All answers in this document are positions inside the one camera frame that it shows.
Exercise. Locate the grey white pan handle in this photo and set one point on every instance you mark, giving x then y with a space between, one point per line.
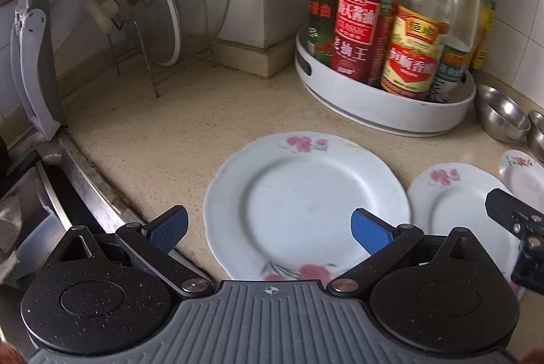
33 69

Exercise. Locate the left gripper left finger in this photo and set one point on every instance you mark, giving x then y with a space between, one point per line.
152 245

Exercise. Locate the yellow label vinegar bottle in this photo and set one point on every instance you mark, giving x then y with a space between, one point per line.
416 45

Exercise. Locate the white round turntable tray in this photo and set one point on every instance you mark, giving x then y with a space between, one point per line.
381 110

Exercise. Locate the medium floral white plate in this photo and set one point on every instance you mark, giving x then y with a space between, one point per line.
453 194

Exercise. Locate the yellow green oil bottle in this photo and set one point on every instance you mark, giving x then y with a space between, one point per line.
485 28

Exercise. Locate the steel bowl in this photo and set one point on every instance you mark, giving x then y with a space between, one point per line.
499 115
535 136

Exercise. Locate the large floral white plate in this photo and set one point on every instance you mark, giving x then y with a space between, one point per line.
280 208

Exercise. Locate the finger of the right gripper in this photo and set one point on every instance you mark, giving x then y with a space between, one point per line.
514 215

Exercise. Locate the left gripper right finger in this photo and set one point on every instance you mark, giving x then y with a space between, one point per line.
387 246

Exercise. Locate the red label soy sauce bottle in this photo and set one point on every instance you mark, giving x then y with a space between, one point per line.
361 34

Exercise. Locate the small floral white plate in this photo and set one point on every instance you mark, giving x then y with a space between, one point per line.
524 177

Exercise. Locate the wire lid rack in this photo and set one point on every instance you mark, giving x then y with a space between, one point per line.
157 73

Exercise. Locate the steel sink edge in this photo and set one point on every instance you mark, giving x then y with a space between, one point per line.
47 187

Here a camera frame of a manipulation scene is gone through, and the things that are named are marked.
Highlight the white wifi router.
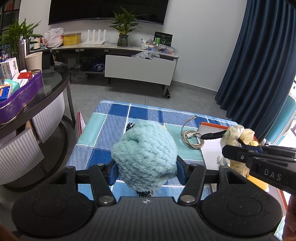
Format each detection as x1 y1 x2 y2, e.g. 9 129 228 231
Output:
83 29 107 45

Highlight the green plant on table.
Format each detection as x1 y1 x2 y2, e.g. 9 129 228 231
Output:
1 19 43 57

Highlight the red white book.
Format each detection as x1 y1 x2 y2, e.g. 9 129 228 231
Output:
75 111 86 138

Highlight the steel thermos bottle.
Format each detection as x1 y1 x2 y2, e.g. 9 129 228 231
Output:
17 39 30 70

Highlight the black green sign box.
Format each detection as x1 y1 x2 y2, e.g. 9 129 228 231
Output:
154 32 173 47

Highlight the white plastic bag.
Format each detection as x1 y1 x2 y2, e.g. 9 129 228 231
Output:
43 28 64 48

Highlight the purple tray box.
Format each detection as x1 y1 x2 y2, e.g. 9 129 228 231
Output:
1 69 43 125

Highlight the white paper cup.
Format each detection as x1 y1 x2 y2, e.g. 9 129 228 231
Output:
25 52 43 70

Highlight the blue checked tablecloth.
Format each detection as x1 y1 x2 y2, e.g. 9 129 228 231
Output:
66 99 239 202

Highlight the light blue knitted hat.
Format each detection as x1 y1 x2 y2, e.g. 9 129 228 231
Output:
111 120 178 197

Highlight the teal suitcase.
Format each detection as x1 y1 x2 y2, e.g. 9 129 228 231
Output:
266 94 295 145

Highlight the right hand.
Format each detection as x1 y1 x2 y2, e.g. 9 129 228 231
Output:
282 195 296 240

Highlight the cream scrunchie with black band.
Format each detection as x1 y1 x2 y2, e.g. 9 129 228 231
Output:
217 125 258 178

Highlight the potted plant in vase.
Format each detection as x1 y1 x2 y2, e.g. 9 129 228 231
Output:
109 6 142 47

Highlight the beige coiled usb cable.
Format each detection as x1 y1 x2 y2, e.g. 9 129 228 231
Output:
181 115 205 150

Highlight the orange white tray box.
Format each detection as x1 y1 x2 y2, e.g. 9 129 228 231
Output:
197 121 289 217

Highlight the black television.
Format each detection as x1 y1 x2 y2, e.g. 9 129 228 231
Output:
48 0 169 25

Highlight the round glass side table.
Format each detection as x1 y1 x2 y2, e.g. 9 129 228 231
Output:
1 62 76 192

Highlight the yellow box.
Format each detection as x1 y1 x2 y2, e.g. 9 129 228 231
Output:
63 33 81 46

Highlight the white tv cabinet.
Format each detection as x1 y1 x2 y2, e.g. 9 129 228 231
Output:
52 44 179 98

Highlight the dark blue curtain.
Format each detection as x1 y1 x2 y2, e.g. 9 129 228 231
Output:
215 1 295 140

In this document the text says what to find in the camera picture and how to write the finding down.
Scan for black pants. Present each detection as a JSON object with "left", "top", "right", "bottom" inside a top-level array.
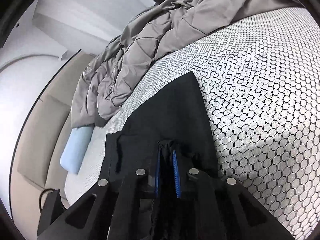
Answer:
[{"left": 94, "top": 71, "right": 220, "bottom": 240}]

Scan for light blue pillow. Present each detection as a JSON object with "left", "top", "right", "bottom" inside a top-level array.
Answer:
[{"left": 60, "top": 125, "right": 94, "bottom": 174}]

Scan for beige upholstered headboard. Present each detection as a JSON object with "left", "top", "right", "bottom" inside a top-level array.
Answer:
[{"left": 11, "top": 49, "right": 97, "bottom": 196}]

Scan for white honeycomb mattress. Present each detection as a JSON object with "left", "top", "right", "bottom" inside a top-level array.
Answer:
[{"left": 65, "top": 7, "right": 319, "bottom": 239}]

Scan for grey quilted duvet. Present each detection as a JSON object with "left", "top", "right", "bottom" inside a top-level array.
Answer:
[{"left": 71, "top": 0, "right": 300, "bottom": 128}]

- - - - - - -

What to work on =
Which lines of the listing contain the string "camera"? Copy every one of them.

Solution to the exercise =
All answers in this document are positions inside the one camera frame that it shows.
Here a camera frame of a manipulation scene is gone through, and the things that are named are marked.
In this document the text says what to find in the camera picture and how to write the finding down.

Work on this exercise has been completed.